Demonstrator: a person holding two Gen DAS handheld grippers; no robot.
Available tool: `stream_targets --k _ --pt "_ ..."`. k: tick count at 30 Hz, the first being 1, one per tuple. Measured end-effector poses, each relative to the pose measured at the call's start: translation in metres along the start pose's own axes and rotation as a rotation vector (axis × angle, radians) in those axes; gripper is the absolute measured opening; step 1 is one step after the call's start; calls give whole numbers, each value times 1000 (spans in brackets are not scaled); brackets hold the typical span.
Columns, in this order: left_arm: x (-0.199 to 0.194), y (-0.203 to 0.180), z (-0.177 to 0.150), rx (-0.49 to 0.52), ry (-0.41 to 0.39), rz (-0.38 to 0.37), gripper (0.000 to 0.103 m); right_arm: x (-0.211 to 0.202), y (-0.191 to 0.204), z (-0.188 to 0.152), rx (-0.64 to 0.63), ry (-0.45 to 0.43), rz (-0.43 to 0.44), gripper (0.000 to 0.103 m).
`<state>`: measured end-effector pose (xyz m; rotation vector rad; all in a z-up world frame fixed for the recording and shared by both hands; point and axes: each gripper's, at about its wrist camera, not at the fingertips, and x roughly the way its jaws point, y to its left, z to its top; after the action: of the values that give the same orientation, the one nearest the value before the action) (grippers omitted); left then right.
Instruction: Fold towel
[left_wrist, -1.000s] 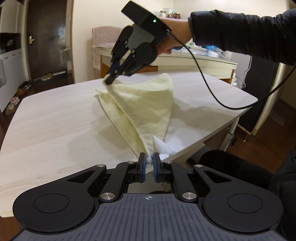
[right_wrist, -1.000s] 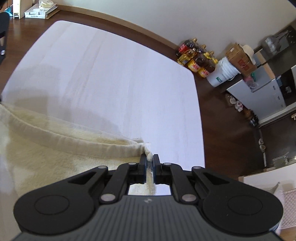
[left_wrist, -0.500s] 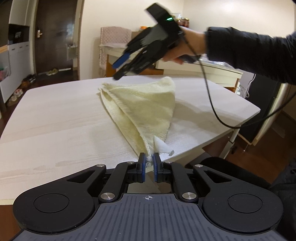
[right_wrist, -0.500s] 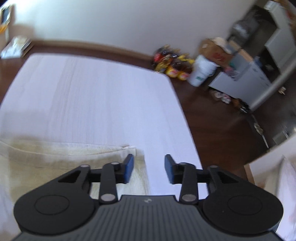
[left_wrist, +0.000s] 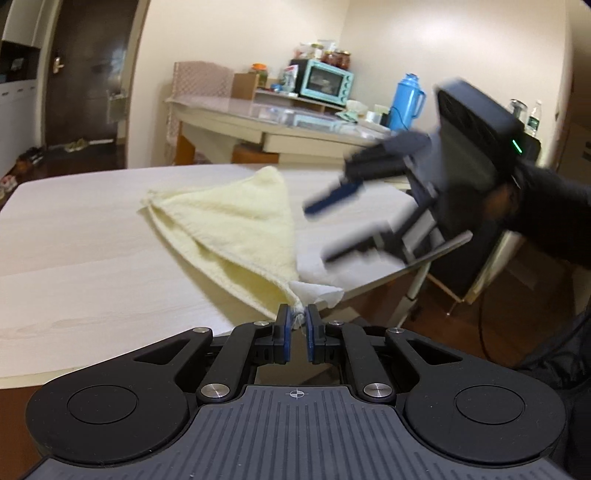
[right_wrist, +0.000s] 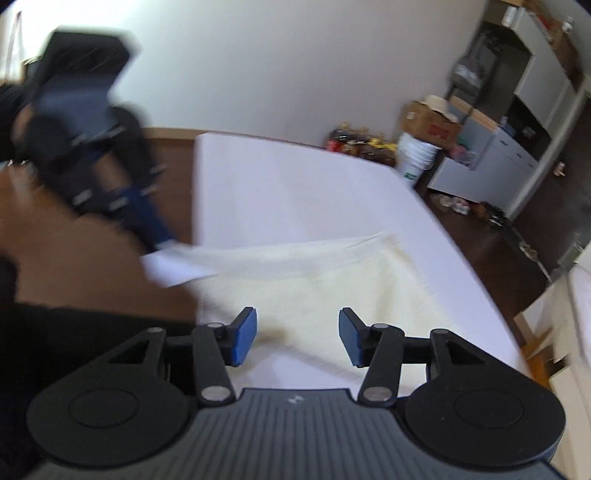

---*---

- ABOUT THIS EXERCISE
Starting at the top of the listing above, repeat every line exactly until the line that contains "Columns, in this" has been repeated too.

- SOLUTION TO THIS EXERCISE
Demonstrator: a person holding two Gen DAS handheld grippers; no robot.
Available tool: `stream_targets --k _ --pt "_ ..."`. k: tick count at 30 Hz, the first being 1, one per tuple. Measured end-effector poses, each relative to the pose measured at the call's start: translation in metres along the start pose's own axes and rotation as a rotation vector (axis × angle, radians) in those axes; gripper is the absolute measured opening; step 1 is one step after the call's start; calls give whole numbers, each value times 1000 (spans in brackets are not scaled); brackets hold the typical span.
Columns, in this order: left_arm: x (-0.199 to 0.194), y (-0.203 to 0.180), z (-0.177 to 0.150), rx (-0.49 to 0.52), ry (-0.41 to 0.39), rz (-0.38 to 0.37), gripper (0.000 to 0.103 m); right_arm: x (-0.211 to 0.202), y (-0.191 to 0.204), z (-0.188 to 0.152), rx (-0.64 to 0.63), ry (-0.45 to 0.43), rz (-0.43 to 0.44), gripper (0.000 to 0.103 m).

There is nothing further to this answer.